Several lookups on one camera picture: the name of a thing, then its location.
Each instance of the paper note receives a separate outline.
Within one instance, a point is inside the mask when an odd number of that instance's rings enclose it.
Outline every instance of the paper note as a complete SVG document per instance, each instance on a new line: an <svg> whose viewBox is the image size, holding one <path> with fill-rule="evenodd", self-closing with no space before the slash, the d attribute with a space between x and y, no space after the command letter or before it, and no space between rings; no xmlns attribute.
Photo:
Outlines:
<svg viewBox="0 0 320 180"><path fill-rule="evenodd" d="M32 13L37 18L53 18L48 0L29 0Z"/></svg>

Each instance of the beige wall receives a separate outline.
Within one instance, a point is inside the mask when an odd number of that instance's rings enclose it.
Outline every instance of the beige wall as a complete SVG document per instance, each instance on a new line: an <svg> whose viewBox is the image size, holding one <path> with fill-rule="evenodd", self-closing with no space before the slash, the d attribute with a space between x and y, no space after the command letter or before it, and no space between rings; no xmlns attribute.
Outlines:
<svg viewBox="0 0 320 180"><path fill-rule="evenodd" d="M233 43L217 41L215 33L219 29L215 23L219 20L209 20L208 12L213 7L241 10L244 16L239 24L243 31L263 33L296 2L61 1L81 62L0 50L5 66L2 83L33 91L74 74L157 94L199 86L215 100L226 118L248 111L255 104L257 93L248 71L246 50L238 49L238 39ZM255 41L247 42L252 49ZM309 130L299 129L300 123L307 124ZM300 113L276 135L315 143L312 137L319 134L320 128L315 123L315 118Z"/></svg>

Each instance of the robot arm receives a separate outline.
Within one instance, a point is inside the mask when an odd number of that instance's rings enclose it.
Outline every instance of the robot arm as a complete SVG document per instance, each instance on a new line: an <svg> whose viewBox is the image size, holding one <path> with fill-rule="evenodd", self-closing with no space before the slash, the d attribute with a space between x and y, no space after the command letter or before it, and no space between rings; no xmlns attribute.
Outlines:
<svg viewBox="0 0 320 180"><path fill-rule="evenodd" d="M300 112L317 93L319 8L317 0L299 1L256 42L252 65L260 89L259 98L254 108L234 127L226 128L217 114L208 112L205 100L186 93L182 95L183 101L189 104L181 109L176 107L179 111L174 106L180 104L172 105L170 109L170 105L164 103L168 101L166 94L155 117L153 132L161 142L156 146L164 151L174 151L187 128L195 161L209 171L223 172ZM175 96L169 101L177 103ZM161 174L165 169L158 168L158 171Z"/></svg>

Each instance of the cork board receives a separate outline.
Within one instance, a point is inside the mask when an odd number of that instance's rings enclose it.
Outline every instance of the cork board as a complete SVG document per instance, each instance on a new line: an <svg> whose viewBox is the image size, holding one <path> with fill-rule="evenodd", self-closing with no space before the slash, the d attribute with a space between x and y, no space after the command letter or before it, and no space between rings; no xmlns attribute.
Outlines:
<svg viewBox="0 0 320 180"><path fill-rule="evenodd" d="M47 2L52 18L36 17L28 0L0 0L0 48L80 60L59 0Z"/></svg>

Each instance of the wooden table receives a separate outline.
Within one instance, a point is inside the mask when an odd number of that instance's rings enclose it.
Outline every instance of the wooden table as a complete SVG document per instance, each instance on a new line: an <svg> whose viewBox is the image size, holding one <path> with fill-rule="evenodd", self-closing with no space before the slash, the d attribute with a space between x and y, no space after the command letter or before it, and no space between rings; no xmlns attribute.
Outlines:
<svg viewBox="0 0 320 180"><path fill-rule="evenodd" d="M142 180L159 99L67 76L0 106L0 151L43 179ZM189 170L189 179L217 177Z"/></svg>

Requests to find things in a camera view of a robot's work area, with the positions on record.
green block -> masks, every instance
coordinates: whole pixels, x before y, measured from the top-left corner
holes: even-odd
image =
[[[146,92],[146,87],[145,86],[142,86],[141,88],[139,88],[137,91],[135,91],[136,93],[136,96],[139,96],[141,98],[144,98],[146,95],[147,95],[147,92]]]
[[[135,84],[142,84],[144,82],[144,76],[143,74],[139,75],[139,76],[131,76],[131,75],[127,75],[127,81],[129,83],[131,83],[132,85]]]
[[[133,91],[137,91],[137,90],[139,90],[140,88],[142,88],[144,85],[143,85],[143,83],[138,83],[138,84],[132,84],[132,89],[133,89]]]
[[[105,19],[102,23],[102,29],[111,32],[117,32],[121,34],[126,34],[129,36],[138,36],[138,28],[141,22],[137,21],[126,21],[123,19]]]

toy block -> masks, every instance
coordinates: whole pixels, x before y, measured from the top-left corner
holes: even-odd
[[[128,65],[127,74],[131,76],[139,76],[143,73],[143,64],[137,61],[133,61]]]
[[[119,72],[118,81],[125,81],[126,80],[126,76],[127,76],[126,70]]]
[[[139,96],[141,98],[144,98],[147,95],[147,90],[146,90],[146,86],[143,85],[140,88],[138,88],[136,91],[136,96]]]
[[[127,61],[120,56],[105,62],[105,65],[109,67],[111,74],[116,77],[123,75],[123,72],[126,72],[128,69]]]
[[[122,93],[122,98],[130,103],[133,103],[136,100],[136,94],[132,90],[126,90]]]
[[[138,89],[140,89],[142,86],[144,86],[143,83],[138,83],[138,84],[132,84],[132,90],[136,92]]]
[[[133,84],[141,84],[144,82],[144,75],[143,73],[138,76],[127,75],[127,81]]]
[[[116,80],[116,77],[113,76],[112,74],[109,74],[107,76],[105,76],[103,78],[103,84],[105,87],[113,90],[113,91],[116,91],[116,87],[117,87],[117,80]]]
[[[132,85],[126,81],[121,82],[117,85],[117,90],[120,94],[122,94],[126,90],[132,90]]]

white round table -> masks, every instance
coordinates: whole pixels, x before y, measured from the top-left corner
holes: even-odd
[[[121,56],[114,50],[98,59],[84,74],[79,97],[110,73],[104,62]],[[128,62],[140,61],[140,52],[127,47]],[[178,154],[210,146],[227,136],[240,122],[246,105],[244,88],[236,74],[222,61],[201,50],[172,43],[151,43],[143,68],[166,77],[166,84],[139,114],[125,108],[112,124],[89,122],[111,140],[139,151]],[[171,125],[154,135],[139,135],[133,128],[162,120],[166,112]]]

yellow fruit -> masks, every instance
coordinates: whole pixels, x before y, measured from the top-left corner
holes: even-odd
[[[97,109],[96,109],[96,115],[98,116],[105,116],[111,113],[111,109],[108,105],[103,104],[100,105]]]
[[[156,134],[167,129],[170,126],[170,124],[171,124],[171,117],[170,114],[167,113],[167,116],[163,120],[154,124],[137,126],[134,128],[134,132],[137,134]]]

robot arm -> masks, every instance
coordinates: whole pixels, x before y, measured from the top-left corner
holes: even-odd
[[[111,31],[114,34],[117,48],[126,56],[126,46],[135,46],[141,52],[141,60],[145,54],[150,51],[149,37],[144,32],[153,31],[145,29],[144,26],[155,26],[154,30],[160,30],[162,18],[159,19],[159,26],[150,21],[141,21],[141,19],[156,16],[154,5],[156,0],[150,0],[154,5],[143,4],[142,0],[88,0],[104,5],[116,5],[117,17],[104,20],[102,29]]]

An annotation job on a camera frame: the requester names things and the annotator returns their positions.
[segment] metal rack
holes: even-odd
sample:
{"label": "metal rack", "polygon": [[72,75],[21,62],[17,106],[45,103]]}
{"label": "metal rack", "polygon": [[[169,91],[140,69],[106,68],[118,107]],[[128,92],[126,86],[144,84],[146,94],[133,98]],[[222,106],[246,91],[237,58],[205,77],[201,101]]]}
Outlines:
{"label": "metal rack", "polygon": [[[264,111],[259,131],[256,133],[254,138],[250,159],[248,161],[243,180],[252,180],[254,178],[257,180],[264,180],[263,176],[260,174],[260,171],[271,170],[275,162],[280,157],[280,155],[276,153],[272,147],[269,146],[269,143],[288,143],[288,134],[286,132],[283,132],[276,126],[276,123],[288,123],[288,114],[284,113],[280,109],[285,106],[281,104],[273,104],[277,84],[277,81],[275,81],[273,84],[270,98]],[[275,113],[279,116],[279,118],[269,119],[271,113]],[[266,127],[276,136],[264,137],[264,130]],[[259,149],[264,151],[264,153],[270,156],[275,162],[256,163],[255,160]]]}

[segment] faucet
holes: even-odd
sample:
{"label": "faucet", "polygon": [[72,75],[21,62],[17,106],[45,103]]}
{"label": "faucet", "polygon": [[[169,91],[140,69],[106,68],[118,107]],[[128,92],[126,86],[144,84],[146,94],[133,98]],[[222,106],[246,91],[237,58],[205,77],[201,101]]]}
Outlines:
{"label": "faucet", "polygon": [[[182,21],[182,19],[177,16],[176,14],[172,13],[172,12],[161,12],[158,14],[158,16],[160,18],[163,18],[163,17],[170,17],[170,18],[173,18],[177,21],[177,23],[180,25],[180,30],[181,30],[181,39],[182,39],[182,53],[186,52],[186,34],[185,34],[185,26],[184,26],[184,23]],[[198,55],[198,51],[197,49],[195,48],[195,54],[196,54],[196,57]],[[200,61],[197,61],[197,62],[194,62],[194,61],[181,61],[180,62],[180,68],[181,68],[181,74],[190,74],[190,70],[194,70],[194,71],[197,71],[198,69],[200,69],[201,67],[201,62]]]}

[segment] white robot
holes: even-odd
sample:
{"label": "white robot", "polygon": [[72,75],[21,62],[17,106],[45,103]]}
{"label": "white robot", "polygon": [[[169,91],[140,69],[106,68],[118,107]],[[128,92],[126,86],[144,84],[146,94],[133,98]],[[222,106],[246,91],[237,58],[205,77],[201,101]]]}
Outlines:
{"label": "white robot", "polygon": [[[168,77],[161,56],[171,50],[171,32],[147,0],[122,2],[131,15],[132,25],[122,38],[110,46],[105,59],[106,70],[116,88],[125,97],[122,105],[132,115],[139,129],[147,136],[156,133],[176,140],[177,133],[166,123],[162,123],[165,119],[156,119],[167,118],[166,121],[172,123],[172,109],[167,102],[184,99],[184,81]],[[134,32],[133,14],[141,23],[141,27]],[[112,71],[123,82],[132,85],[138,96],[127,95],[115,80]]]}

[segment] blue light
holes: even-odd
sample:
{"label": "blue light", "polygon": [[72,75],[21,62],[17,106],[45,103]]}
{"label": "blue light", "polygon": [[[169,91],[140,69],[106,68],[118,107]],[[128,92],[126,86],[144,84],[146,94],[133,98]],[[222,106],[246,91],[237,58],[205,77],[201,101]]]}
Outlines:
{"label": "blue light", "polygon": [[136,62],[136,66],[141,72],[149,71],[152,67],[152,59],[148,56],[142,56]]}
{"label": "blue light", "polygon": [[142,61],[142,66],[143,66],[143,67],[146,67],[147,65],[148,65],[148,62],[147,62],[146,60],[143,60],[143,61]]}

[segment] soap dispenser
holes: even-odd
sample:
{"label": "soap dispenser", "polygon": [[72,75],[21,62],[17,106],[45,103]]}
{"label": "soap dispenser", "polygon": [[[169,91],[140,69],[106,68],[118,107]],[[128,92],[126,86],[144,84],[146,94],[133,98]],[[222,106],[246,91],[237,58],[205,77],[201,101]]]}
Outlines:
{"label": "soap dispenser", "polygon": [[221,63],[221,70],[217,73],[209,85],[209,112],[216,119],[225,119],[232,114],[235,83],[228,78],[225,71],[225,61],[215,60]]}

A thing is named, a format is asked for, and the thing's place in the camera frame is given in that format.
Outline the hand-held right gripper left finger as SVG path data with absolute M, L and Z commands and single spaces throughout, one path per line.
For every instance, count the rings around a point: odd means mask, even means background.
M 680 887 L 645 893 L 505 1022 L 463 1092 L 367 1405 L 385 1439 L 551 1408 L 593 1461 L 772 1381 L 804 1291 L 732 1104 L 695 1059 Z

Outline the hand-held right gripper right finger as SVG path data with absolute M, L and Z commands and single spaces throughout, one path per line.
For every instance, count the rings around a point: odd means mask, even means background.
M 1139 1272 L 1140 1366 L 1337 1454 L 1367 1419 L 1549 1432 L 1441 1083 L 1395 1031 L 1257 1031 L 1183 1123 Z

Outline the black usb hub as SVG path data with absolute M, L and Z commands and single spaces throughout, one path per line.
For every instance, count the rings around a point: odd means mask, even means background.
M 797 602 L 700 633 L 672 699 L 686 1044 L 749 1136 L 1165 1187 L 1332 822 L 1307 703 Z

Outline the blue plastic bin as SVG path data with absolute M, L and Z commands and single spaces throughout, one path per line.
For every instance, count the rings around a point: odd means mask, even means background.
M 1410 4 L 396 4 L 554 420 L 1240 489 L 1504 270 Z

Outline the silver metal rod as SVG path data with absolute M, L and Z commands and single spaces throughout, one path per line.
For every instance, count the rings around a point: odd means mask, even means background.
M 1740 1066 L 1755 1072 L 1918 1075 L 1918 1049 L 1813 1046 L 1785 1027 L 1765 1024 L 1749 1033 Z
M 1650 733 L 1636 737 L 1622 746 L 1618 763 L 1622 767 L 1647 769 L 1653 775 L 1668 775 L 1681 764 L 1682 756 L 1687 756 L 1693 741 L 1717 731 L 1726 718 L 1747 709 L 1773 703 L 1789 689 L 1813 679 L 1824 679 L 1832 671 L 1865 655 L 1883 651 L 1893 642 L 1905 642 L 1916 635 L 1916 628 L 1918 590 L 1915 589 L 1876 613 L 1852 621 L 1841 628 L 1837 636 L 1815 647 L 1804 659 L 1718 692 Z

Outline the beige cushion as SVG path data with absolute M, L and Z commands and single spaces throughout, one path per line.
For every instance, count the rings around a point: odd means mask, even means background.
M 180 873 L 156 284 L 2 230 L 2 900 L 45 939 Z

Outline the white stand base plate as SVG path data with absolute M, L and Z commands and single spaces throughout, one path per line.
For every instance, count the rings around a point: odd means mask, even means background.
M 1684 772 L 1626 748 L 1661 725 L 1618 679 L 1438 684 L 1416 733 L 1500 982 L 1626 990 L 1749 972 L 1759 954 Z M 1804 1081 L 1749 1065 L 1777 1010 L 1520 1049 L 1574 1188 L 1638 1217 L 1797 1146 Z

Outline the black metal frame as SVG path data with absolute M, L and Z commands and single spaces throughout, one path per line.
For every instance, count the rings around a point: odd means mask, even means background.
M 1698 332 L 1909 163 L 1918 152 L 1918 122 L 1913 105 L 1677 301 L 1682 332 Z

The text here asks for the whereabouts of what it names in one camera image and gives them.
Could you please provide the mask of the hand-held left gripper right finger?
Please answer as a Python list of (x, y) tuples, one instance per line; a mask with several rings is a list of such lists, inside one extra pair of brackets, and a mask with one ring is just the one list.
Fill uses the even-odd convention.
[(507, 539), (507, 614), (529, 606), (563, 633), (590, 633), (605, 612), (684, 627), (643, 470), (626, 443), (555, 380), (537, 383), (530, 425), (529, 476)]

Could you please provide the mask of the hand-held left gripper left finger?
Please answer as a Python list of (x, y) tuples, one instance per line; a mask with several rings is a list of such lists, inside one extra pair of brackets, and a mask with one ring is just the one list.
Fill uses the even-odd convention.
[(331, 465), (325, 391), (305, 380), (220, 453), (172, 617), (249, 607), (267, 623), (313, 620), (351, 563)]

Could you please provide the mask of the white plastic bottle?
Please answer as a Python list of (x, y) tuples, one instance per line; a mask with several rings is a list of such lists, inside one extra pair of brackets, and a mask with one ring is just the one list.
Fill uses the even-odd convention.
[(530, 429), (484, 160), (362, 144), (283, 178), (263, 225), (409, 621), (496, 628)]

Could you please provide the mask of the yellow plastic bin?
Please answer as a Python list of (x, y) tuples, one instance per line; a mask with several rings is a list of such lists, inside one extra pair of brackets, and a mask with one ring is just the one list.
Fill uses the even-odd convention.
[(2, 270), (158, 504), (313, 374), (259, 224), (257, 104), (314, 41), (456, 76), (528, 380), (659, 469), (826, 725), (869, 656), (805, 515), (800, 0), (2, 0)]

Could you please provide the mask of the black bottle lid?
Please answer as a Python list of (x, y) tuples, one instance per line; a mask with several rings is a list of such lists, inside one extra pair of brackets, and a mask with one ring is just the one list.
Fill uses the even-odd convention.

###

What this task involves »
Out of the material above, output word for word the line with "Each instance of the robot", the line with "Each instance of the cork", and all lines between them, with nothing else.

Answer for the task »
Each instance of the robot arm receives a separate outline.
Within one instance, a point is inside the mask when an odd number of that instance's rings enclose it.
Outline every instance of the robot arm as a complete SVG document per instance, each instance on a new line: an <svg> whose viewBox is the image size, holding one <path> with fill-rule="evenodd", self-closing with no space before the slash, the d attribute with a space between x and y, no space after the command letter or before it, and no space between rings; no xmlns attribute.
Outlines:
<svg viewBox="0 0 320 180"><path fill-rule="evenodd" d="M300 112L317 93L319 8L317 0L299 1L256 42L252 65L260 89L259 98L254 108L234 127L226 128L217 114L208 112L205 100L186 93L182 95L183 101L189 104L181 109L176 107L179 111L174 106L180 104L172 105L170 109L170 105L164 103L168 101L166 94L155 117L153 132L161 142L156 146L164 151L174 151L187 128L195 161L209 171L223 172ZM175 96L169 101L177 103ZM161 174L165 169L158 168L158 171Z"/></svg>

Each instance of the cork board receives a separate outline.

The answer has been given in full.